▶ [WORK TASK]: Nothing but the text belongs in the answer: the listing below, copied exactly, without pictures.

══════

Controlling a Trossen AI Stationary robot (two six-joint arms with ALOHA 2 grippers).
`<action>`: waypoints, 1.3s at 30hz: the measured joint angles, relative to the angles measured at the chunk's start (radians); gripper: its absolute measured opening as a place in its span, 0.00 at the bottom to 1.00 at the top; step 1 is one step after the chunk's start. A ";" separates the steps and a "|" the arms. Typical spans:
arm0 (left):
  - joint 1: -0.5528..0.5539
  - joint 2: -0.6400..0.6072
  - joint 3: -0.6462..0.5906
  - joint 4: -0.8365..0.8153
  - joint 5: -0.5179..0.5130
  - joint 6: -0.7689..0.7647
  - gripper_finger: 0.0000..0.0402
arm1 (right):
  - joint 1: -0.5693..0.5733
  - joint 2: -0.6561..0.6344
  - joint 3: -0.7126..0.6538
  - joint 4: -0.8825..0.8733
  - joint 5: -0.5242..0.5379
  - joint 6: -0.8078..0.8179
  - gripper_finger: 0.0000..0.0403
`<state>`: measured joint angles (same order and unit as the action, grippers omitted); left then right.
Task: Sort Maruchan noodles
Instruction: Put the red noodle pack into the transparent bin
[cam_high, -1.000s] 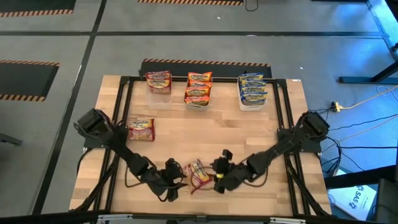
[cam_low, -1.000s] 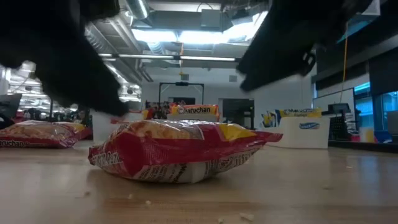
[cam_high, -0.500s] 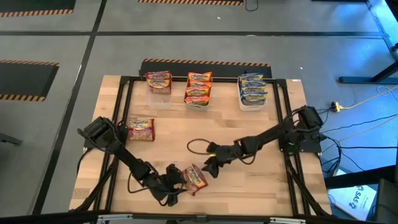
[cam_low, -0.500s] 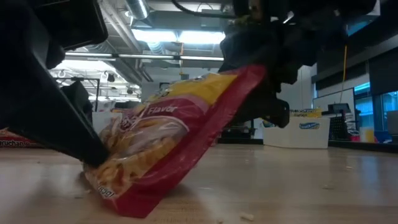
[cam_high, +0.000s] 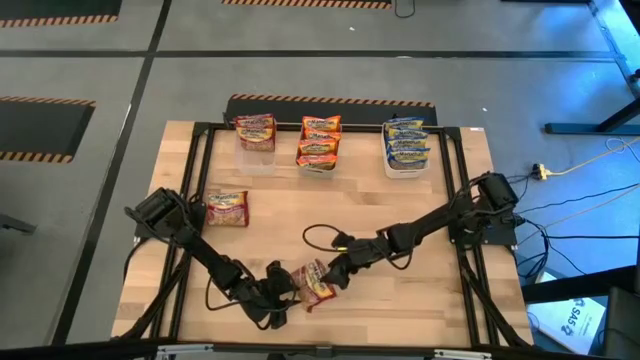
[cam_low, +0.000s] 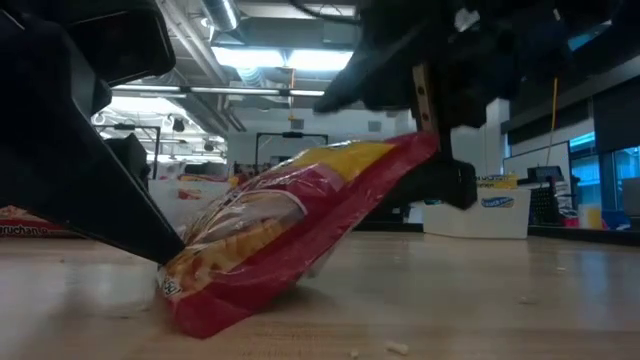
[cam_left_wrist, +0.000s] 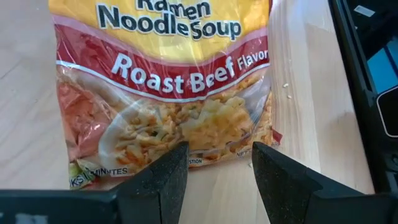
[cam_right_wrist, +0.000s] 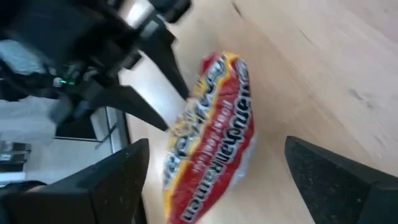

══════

▶ [EXPECTED ANSWER]:
Controlling a Trossen AI Stationary robot (two six-joint arms with ALOHA 2 grippers).
`<action>`: waypoints, 1.3s at 30hz: the measured joint angles, relative to the angles measured at the chunk's start (radians); gripper: its absolute measured opening as a place in its span, 0.00 at the bottom to 1.00 at the top; step 1 is one step after the chunk's start. A ";" separates the steps and a "|" the arms. Typical spans:
arm0 (left):
  - joint 1: -0.5528..0.5539
  - joint 2: -0.6400..0.6072
  - joint 3: -0.6462..0.5906
  - joint 4: -0.8365..0.8153
  - joint 5: -0.5179..0.5130
  - joint 6: -0.7689..0.7647
  - gripper_finger: 0.0000..0.0402
arm1 (right):
  - joint 1: -0.5693..0.5733
  - joint 2: -0.6561..0.6344
  - joint 3: -0.7126..0.6538
  - joint 4: -0.8825..0.8733
  - joint 5: -0.5242..0.5379
  - joint 6: -0.8078..0.8179
  - gripper_finger: 0.0000..0.0403
`<state>`: measured joint angles (same order and unit as the action, grippers omitted); left then right.
Task: Sort Maruchan noodles
Instruction: Put the red noodle pack into the transparent bin
[cam_high, -1.000s] 
[cam_low, -1.000s] 
[cam_high, -0.500s] 
[cam_low, -0.500s] 
[cam_high, +0.000s] 
[cam_low, +0.000s] 
[cam_left_wrist, +0.000s] 
[cam_right_wrist, +0.000s] 

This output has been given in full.